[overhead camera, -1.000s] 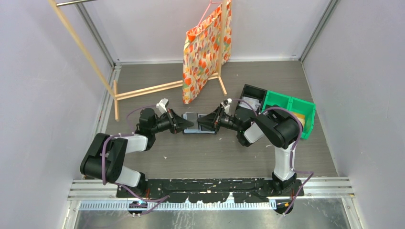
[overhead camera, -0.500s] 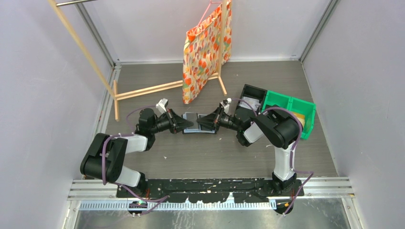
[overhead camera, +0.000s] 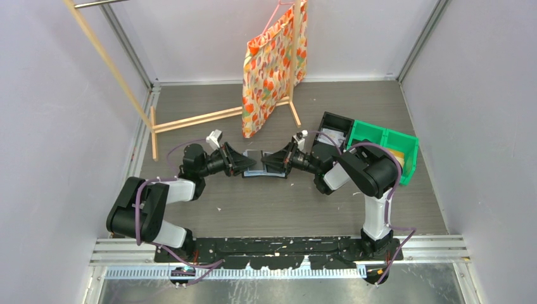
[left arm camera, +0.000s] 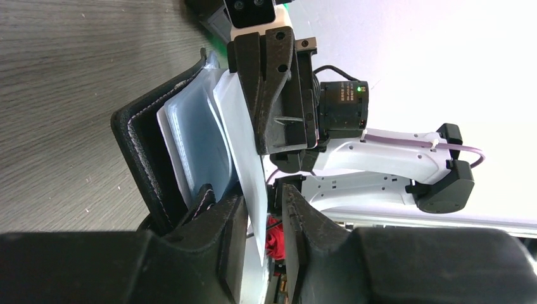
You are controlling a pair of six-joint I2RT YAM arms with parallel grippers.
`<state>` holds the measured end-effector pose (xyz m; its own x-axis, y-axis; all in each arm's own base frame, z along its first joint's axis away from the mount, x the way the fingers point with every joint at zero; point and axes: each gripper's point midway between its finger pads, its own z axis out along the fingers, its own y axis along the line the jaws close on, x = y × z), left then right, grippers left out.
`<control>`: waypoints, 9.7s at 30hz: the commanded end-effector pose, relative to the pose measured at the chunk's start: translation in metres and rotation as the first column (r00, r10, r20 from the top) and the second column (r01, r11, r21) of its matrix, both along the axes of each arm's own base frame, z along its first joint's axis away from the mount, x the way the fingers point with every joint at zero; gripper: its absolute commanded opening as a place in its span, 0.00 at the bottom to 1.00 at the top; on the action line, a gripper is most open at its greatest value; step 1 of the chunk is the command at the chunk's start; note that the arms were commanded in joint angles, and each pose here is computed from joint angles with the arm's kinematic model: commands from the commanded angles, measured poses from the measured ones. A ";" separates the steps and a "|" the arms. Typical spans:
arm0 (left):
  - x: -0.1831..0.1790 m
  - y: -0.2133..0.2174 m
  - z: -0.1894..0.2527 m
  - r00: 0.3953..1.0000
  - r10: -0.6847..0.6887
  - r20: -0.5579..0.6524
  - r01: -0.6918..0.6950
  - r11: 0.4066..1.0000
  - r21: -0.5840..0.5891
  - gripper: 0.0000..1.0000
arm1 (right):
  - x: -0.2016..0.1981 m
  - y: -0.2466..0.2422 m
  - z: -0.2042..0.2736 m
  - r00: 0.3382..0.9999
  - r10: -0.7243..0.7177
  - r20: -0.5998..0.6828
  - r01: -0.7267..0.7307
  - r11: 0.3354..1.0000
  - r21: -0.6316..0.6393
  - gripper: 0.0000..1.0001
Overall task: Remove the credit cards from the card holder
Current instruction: Remove the credit card from the card holder, then place the credit card in the storage box.
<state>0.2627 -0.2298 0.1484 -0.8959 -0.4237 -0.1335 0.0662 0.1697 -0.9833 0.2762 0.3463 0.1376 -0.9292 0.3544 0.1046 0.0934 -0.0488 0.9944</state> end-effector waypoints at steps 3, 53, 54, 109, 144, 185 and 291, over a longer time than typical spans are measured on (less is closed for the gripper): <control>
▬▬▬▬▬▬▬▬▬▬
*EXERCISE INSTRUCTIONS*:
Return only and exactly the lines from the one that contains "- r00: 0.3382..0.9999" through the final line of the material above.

*TASK RESULT*:
  - r00: 0.3382..0.9999
  - r10: -0.7243..0.7177
  - r20: -0.5998..0.6828
  - r01: -0.7267..0.7307
  - r11: 0.3354..1.0000
  - r21: -0.6316..0.6393
  - gripper: 0.0000..1.0001
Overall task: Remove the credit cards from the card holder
Current instruction: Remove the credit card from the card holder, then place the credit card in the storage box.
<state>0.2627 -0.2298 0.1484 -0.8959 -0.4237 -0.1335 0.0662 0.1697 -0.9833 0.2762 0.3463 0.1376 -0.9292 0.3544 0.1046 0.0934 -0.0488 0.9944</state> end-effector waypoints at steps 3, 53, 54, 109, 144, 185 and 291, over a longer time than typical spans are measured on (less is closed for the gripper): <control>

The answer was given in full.